Tuesday, January 6, 2015

What A Difference A Year Can Make


Tuesday, January 6, 2015


I have recently been frequently noticing how different it feels to be me this winter as compared to last winter.  I went to the YMCA this evening to swim a few laps in the pool.  Afterwards I walked the short two blocks to where I tend to catch buses to take me back home.  It’s about 0 F outside currently.  A light snow is falling.  And yet what I most noticed during the very short time I waited for my bus was the beauty of the very fine snow falling on the miniature evergreens that line the planters on Nicollet Mall.  I was captivated by the beauty of winter.  What a difference a year has made.

Time has been on my mind a lot lately.  As I progress forward I find myself wondering what is possible and by when.  I have decided to apply for a doctoral program at the University of Hawaii.  I want to give myself the gift of genuine options.  I owe it to myself to do this considering how hard I have worked in the distant and more recent past.  And as I contemplate the possibility of still more schooling the question of time is but one of many questions I am grappling with.  How soon could I realistically complete such a rigorous project as earning a PhD?  Four years appears to be the standard amount of time that students are expected to take to complete such an undertaking.  But then there are those who take longer.  And there are those who never finish.  If I began as soon as this coming autumn and completed a PhD in four years I would be essentially forty-six years old when I completed it.

My journey of healing from trauma has led me to a new relationship with time.  I feel time is my most precious resource.  I suppose I feel this way in part because time is different from money, houses and tangible goods.  Why?  Once time is gone you cannot replace or recreate it.   Money can be earned, houses can be rebuilt and lost possessions can be replaced.  But time cannot be recreated.  You can’t wrest time from the past.  Once it’s gone it is gone for good.

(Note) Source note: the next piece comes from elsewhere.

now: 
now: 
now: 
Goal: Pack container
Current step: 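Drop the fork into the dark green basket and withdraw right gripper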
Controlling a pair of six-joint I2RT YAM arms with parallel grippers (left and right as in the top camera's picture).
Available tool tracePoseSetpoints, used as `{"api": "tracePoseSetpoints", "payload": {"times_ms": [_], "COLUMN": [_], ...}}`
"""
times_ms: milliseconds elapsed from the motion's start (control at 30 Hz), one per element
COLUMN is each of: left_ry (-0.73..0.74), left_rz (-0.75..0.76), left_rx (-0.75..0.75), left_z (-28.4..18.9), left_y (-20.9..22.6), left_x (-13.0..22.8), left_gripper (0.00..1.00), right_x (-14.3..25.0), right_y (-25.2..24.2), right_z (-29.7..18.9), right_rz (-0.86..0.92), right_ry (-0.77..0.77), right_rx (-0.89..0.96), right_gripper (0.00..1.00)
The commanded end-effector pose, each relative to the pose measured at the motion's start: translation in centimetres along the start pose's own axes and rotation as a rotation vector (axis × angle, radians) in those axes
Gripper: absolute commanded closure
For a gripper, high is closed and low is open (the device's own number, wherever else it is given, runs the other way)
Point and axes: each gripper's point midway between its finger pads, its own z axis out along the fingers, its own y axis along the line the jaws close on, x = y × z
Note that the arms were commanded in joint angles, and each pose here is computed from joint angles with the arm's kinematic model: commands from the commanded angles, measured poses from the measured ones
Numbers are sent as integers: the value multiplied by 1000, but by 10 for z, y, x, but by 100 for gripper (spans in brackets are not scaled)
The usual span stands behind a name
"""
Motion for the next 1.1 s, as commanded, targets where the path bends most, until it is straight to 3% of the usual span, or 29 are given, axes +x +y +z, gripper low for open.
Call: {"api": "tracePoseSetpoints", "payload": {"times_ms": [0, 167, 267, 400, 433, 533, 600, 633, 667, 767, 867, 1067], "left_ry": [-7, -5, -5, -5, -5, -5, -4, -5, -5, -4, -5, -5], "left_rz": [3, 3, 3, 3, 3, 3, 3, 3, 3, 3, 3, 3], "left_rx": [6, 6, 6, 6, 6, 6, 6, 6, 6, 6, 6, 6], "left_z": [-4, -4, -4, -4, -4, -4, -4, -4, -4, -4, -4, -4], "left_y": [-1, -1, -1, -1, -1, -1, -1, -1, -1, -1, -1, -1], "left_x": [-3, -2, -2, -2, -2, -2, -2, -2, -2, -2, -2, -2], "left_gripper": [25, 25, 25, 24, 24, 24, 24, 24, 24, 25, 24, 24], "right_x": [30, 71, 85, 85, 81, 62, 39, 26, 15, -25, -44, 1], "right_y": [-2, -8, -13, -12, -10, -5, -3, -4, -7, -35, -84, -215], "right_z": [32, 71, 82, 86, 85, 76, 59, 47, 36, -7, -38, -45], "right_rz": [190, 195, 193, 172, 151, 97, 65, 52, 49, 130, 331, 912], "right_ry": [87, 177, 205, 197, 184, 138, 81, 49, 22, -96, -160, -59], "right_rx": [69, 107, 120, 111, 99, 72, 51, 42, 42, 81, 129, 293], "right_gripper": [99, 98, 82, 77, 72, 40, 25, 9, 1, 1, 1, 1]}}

Once I had regained much of my health last year and began to feel the time of disruptive crisis (ergo 2013 and early 2014) decisively receding into the past I found myself able to start contemplating less pressing matters than the necessities of food and shelter.  I began to start wondering what I would want to do with the rest of my life.  What do I ultimately want to do?  With whom do I want to spend my time?  How do I want to use my time?

 A year has made such a difference in my life.  Even my grief (which I have written extensively about in past months) seems to be continuing to wither.  Aspects of my life that once really bothered me no longer inspire the same depth of angst.  For example, my apartment is still very much devoid of furniture.  And yet this doesn’t much bother me.  I have the most vital aspects of my life covered.  I am safe.  I have food.  I have clothing sufficient to protect me from the bitter cold.  I have a source of income.  I have connections.  I have the possibility of a meaningful future due to the foundation provided by my past and recent successes. 

I do still feel the sadness of the loss of any living connection to my paternal family of origin.  But even the sadness is diminishing now.  I am finally learning how to not buy into the caretaker archetype that I (needlessly) carried on my shoulders for so much of my life.  My life will go on with or without the parents who brought me into this world.  I might not feel I belong to a particular blood related family.  But I do and always have belonged to the world and in the world.

Though the power of winter darkness and cold is at its peak I know that spring will come one day.  The cycle of seasons is inevitable.  Darkness shall never rule.

……

One small project I gave myself during the month of January is a survey of individuals who have pursued (either completed or are currently working towards one) a PhD.  I spoke with a woman today who works for the Environmental Protection Agency in Washington, D.C.  I had an enjoyable conversation with her and felt inspired afterwards to continue exploring the possibility of pursuing a PhD.  As we concluded our conversation she called me ‘kiddo’.  I didn’t take any offense to that but it left me pondering where I am in my life.  The term was a bit apropos really.  I am a man who is still coming to terms with the psychic harm I experienced when I was an eight-year old boy.  Some wounds take a while to heal.